After boarding the boat Byisk on Tuesday in Toyama, 160 miles northwest of Tokyo, the activists had said they would stay there until Japan promised to reduce imports of timber illegally cut from ancient forests.
Earlier British Greenpeace activist Michelle Sheather was hooked to the logs and said by cellular phone that the group "was determined to stay on board this Russian ship until we get more results ... Our goal is for Japan to say it will not accept any more illegal logging imports."
Japan's central government and the Russian Embassy refused to comment on the standoff. Japanese Coast Guard officials who boarded the Byisk did not try to unchain the activists, Sheather said.
Alex Demanchuk, a Russian crew member of the Byisk, shrugged off Greenpeace's attacks on his vessel. "It was play," he said. "They were pirates."
Alongside the Byisk was a Greenpeace vessel, the Rainbow Warrior, which the activists had used to follow the Russian ship since it left the Russian Far East on Sunday with a large cargo of timber.
On Monday and Tuesday, the activists jumped aboard the 2,360-ton Byisk in international waters, and Russian crewmen threw them back into the Sea of Japan, Sheather said. No one was seriously injured and a new group boarded Tuesday night after the Toyama arrived in port, she said.

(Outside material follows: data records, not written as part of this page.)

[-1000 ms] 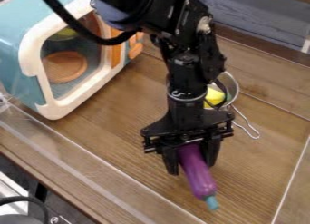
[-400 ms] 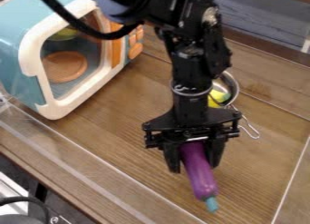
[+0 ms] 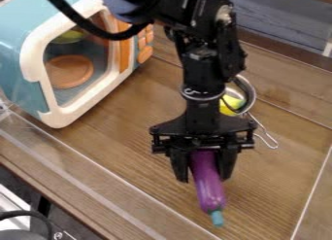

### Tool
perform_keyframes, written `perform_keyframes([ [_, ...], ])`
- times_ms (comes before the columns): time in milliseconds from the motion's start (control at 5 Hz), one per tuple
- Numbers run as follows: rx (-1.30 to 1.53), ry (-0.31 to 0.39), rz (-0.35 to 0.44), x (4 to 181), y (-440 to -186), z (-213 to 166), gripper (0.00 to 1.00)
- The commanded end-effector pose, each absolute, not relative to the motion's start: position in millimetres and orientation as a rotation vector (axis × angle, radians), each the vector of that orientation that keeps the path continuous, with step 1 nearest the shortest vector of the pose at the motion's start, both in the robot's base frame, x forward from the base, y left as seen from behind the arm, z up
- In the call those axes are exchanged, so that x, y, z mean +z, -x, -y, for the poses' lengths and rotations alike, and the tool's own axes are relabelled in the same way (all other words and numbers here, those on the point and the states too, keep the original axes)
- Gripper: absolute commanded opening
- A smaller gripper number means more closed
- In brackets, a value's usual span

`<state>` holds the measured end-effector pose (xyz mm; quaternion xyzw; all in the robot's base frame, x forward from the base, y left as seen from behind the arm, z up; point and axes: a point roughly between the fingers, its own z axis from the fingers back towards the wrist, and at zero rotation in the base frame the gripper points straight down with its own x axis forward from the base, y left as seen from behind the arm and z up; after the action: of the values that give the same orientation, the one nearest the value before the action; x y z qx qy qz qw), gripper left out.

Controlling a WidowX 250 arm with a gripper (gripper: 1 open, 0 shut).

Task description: Put the eggplant in the silver pot

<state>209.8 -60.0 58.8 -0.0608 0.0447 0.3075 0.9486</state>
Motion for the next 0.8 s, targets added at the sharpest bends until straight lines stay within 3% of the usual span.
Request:
perform_keyframes([
  [0, 0.700, 0.145, -0.064, 74.7, -232, 52, 0.00],
  [200, 0.766, 0.171, -0.061, 94.0, -249, 41, 0.00],
  [600, 0.716, 0.221, -0.038, 117.2, -252, 28, 0.00],
])
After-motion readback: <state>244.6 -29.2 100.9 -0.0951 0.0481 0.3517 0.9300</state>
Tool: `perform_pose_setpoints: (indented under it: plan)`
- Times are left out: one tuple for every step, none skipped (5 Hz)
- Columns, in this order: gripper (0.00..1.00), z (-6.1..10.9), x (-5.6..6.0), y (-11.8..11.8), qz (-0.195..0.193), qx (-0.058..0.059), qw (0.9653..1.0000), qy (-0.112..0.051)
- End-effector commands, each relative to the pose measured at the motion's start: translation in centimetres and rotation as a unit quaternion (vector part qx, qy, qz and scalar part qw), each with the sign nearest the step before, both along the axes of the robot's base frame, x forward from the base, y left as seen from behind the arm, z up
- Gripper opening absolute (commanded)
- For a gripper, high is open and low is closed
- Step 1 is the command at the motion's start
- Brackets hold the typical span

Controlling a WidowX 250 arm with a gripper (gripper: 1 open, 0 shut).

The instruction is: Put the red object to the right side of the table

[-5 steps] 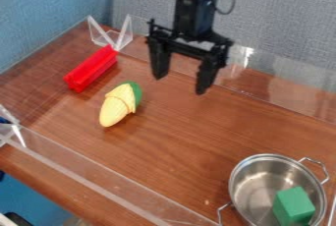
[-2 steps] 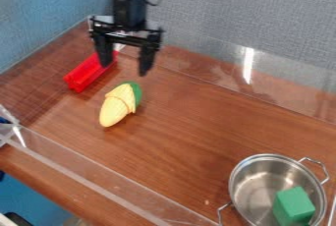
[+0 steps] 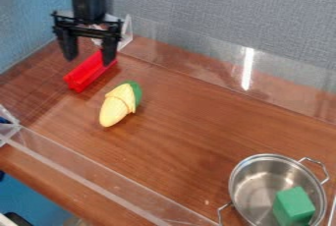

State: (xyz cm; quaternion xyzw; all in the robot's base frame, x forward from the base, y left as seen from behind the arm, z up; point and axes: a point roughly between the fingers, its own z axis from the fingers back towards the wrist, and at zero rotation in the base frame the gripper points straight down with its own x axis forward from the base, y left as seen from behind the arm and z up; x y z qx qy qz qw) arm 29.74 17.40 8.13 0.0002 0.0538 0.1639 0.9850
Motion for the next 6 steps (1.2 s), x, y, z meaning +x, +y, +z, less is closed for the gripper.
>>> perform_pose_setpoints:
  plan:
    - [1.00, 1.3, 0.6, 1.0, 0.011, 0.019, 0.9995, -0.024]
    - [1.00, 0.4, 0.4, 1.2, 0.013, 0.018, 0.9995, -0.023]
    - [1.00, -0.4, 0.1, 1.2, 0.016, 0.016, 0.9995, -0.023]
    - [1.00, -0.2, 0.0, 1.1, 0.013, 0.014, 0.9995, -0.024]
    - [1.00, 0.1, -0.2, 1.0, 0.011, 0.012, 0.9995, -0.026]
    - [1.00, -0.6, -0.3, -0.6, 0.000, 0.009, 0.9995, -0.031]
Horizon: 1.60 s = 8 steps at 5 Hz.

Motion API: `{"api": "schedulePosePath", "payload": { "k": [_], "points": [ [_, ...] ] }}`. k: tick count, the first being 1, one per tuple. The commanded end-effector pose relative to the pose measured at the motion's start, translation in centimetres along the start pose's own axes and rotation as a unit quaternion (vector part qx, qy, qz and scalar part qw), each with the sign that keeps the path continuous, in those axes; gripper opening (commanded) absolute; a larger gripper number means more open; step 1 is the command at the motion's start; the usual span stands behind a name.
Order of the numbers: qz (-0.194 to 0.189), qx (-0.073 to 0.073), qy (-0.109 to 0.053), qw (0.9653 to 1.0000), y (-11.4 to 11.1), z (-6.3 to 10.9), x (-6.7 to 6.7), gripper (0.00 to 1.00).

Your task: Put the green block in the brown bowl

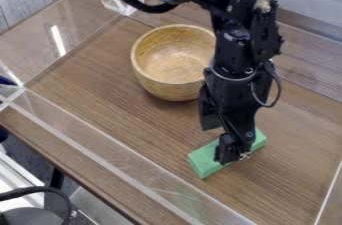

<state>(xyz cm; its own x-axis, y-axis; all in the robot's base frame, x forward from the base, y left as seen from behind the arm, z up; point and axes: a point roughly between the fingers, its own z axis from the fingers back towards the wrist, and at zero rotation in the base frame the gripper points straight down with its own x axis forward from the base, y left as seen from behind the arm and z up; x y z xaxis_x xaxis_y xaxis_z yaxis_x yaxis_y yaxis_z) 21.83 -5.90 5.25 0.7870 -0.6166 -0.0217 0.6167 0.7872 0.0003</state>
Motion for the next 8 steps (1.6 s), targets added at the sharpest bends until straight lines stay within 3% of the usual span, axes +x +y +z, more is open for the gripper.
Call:
{"api": "schedulePosePath", "payload": {
  "k": [1, 8],
  "points": [
    [0.007, 0.010, -0.024, 0.9996, 0.54, 0.92, 0.60, 1.00],
    [0.048, 0.009, -0.032, 0.9983, 1.38, 0.06, 0.50, 1.00]
  ]
}}
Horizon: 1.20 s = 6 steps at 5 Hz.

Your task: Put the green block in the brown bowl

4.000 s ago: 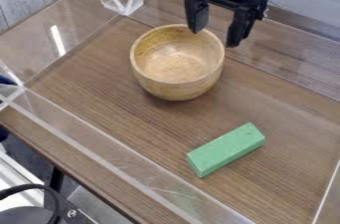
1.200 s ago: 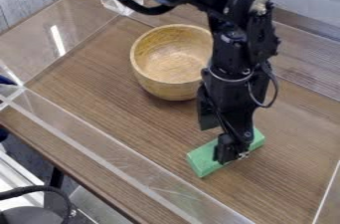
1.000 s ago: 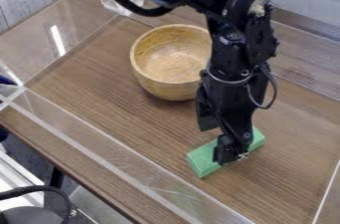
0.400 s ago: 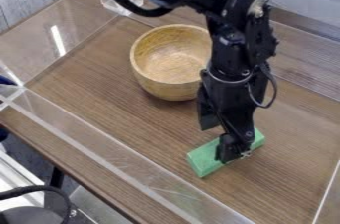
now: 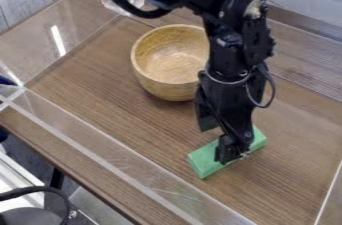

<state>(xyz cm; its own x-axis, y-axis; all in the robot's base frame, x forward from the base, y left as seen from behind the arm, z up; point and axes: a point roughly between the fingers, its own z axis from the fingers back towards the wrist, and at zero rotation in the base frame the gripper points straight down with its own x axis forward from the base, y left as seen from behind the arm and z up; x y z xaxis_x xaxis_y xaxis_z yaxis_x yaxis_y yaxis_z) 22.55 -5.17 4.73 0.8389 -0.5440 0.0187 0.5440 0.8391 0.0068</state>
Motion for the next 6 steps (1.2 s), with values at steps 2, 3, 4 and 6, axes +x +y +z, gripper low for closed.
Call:
{"api": "schedulePosePath", "payload": {
  "k": [2, 3, 4, 6],
  "points": [
    [0.001, -0.004, -0.004, 1.0000, 0.3, -0.8, 0.4, 1.00],
    [0.002, -0.007, -0.001, 1.0000, 0.4, -1.3, 0.4, 0.00],
    [0.004, -0.007, -0.001, 1.0000, 0.5, -1.4, 0.5, 0.00],
    [0.009, -0.007, -0.004, 0.9999, 0.5, -1.0, 0.5, 0.00]
  ]
}}
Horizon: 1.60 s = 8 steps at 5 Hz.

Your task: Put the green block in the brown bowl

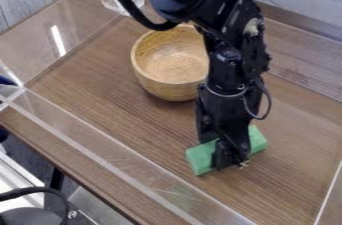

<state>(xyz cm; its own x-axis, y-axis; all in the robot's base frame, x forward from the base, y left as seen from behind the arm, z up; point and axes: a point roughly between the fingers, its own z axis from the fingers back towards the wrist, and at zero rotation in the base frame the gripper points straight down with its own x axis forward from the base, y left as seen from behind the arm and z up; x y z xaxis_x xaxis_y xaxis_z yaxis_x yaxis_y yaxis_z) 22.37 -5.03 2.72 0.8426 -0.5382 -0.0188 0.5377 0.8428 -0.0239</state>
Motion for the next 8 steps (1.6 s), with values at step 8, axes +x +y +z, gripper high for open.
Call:
{"api": "schedulePosePath", "payload": {
  "k": [8],
  "points": [
    [0.019, 0.010, -0.033, 0.9992, 0.7, 2.8, 0.9, 0.00]
  ]
}}
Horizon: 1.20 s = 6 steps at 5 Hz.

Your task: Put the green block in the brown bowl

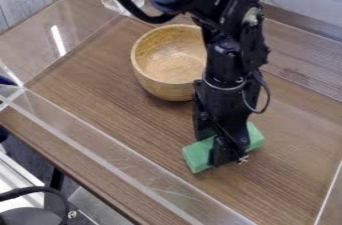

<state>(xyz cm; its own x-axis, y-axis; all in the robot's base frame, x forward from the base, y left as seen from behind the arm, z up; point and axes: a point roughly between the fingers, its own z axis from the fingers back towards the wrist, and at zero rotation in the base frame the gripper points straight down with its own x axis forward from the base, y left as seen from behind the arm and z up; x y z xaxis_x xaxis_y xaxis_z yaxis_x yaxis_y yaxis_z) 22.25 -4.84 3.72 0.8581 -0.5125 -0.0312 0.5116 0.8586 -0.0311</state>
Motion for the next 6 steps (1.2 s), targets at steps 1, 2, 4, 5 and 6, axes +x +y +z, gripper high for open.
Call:
{"api": "schedulePosePath", "payload": {
  "k": [1, 2, 4, 5, 6],
  "points": [
    [0.006, 0.013, -0.040, 0.9991, 0.6, 2.2, 1.1, 0.00],
    [0.010, 0.014, -0.042, 0.9990, 0.7, 2.6, 1.1, 0.00],
    [0.018, 0.018, -0.046, 0.9986, 0.9, 3.5, 1.2, 0.00],
    [0.023, 0.021, -0.049, 0.9983, 1.1, 4.1, 1.2, 0.00],
    [0.032, 0.026, -0.055, 0.9976, 1.4, 5.0, 1.3, 0.00]
  ]
}}
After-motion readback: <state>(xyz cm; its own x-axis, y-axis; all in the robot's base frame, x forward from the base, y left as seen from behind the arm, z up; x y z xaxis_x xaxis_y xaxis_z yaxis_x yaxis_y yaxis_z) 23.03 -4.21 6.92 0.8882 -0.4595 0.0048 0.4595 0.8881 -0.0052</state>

Sheather said Greenpeace began following the Russian ship after investigating logging being done in Primorsky, a region near the Russian, Chinese and North Korean borders.
She said loggers routinely violate Russian forestry laws by operating without required permits or with forged ones as they cut down oak, ash, Korean pine and spruce trees in ancient forests. She said at least 20 percent of the lumber exported from the region was illegally chopped down.
The Toyama port relies heavily on trade with Russia. Often, Russian ships that deliver wood there return home carrying exported secondhand Japanese cars.